今までのゲームでは、神経衰弱やかるたは出たことがない。神経衰弱はある程度記憶力がものをいうし、かるたは瞬発力がものをいう。逆にババ抜きは、ポーカーフェイスがある程度できれば、運だ。そのババ抜きは数年前に競技として使われた。負け大臣と勝ち大臣が決まるのだから、運の要素も大事だというところだろう。でも・・・

「運要素の強いゲームは、練習のしようがないからなあ。」

思わず苦笑してしまった。よく考えてみれば、出馬さえすれば、運でだれでも選ばれる可能性のある選挙とは何なのか。この世は努力だけではどうにもならないこともあるということなのだろうか。考えてみても、この制度を作った人の考えていることはわからない。

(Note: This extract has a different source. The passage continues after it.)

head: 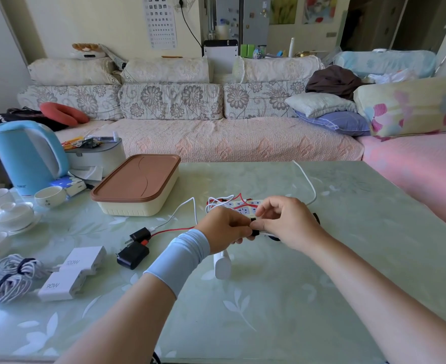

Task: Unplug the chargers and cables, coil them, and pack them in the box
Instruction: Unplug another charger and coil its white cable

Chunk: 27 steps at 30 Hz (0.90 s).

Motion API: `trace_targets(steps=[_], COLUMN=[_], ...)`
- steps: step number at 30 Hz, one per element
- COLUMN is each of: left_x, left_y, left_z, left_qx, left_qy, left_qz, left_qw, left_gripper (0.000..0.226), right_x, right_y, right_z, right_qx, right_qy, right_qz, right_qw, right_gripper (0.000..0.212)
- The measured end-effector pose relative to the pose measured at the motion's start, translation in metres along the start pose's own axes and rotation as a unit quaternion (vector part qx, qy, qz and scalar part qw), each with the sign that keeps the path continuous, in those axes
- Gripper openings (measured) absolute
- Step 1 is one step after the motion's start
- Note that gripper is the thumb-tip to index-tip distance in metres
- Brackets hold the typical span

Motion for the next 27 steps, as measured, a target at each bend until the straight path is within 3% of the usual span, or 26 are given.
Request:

「お前のターンじゃ、はやくしろ。決着をつけるのじゃ。」

神様に急かされて、カードを引く。1枚目、ハートのクイーン、2枚目、スペードの3。

「ここではずすとはな。これで勝ちはもらった。」

神様が意気揚々とカードをめくる。

「くう。はずれか。運がないことだ。」

この応酬は、3回にわたって行われた。まぜまぜルールが効いている。

「よし、ラスト2組だ!いけっ!」

ハートのクイーンとハートのクイーン、二つそろった。ガッツポーズが決まった。

ラストの数字は見なくてもわかる。スペードの3だ。

「神様に勝ったぞ!」

「ふむ、わしが負けたか。まあ、こういうこともあろう。全勝するつもりだったが、しょうがない。もう一戦じゃ!」

意外と負けず嫌いなのかもしれない。表情はまったくわからないが、悔しそうだ。

「じゃ、あと2戦して、寝ますか。」

この勝負、神様に勝っても、負けても、それは運なのか、運じゃないのかわからなかった。選挙では、運が強いのも当然運だし、運がないのも、つまり負け続けるのも運があるということになる。勝ち続けることも、負け続けることも容易ではないが、どっちにより可能性があるのか。